As a self-appointed 'mask crusader' I can't express how thrilled I am to hear Hawaiian's new Mask mandate. Aloha and mahalo.
The carrier launched a comprehensive “Keeping You Safe” program for passengers and employees that  requires all travelers  age two and up to wear a Face Mask or covering at the airport and during the flight.


It also banned masks made with mesh or sheer material or equipped with valves, and initiated a new health screening for people who can't wear a Face mask or covering due to a medical condition or disability.  
Hawaiian's  face mask requirement has been in place since May 8. It no longer allows guests wearing mesh or sheer face coverings or valve masks, including exhaust vents of any kind, to board flights following a determination by the U.S. Centers for Disease Control and Prevention that they donʻt effectively block respiratory droplets. A plastic face shield may be worn in addition to a mask, but not in lieu of one.
If you eschew a mask you  won't get on the plane. If you have a medical reason you will have to undergo a personal medical assessment at the airport to be cleared to board​. This means you'll need to arrive at the airport early because the assessment can take an hour.
“We are adjusting and reinforcing our layered safety protocols to ensure we’re providing the highest level of comfort and protection for our employees and guests,” said Jeff Helfrick, VP airport operations at Hawaiian Airlines. “We appreciate everyone’s understanding and cooperation in keeping Hawai‘i a safe destination.”

Pre-board Covid check


Another layer to Hawaiians “Keeping You Safe” program is a check-in process requiring guests to complete a health acknowledgment form indicating they are free of COVID-19 symptoms and will wear a face mask or covering for the entire journey.
Hawaiian is also  disinfecting lobby areas, kiosks, and ticket counters frequently. And using electrostatic aircraft cabin spraying, plexiglass barriers at staffed airport counters, and sanitizer wipe distribution to all guests.
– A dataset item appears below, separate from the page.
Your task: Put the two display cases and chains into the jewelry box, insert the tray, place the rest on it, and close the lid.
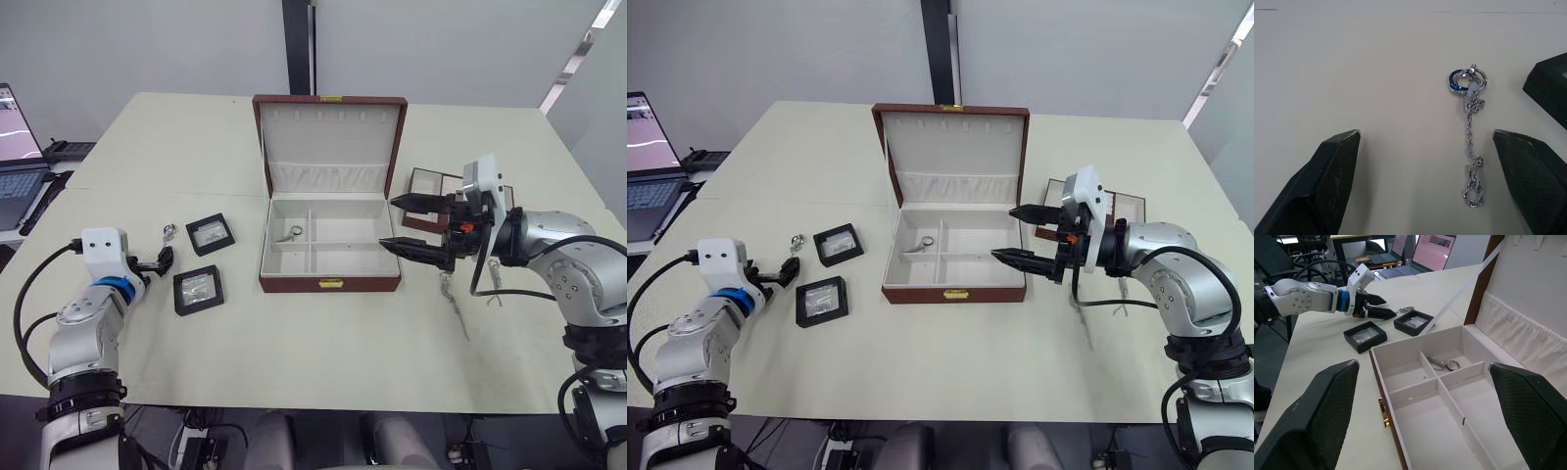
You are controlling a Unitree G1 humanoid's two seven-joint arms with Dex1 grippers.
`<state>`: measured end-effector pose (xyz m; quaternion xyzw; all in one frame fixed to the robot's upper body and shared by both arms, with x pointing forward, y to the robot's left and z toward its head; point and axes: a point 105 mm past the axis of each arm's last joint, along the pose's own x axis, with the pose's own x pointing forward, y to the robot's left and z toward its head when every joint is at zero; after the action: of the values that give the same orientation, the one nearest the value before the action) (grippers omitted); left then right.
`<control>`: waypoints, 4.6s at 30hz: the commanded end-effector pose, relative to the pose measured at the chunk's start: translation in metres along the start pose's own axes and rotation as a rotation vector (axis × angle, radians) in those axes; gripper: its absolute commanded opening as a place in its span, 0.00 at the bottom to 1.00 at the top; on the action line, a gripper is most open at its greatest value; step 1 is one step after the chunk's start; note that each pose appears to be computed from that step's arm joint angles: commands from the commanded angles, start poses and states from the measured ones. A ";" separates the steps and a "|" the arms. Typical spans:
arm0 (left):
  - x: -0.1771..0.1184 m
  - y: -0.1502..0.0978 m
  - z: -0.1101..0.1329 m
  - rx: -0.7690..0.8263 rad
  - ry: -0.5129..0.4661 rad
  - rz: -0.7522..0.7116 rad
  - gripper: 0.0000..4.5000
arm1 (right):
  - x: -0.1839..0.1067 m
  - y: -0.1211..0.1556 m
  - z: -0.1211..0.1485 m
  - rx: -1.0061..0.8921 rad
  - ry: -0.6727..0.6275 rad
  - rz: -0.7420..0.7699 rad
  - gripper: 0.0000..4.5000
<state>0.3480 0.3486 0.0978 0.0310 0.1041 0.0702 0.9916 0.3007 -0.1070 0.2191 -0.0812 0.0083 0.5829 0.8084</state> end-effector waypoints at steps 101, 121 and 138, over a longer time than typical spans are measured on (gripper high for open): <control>-0.066 -0.177 0.115 0.513 -0.065 -1.241 0.00 | -0.042 0.031 0.016 -0.117 0.011 -0.188 1.00; -0.065 -0.175 0.084 0.501 0.025 -1.250 0.00 | -0.044 0.028 0.015 -0.115 0.019 -0.192 1.00; -0.069 -0.162 0.097 0.415 -0.014 -1.226 0.71 | -0.054 0.020 0.010 -0.083 0.022 -0.202 1.00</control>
<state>0.3263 0.1687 0.1787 0.1564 0.1314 -0.5344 0.8202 0.2633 -0.1409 0.2227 -0.1157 0.0024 0.5084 0.8533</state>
The carrier has been operating a reduced schedule since March due to the pandemic and travel restrictions. It also is continuing continue to cap cabin capacity at 70 percent through September to allow for distancing.

I haven't been on a plane since the pandemic erupted. That's a long time for a travel journalist.  But I am hoping to take Hawaiian to Maui this fall. But only if they remove the 14-day quarantine on arrival regulation. There's no reason to vacation in paradise if you can't leave your hotel or condo for two weeks.

When I do and can fly to Maui  I usually do it in  Hawaiian First Class because of the lie-flat seats. Just so comfy but quite expensive compared to the back of the plane.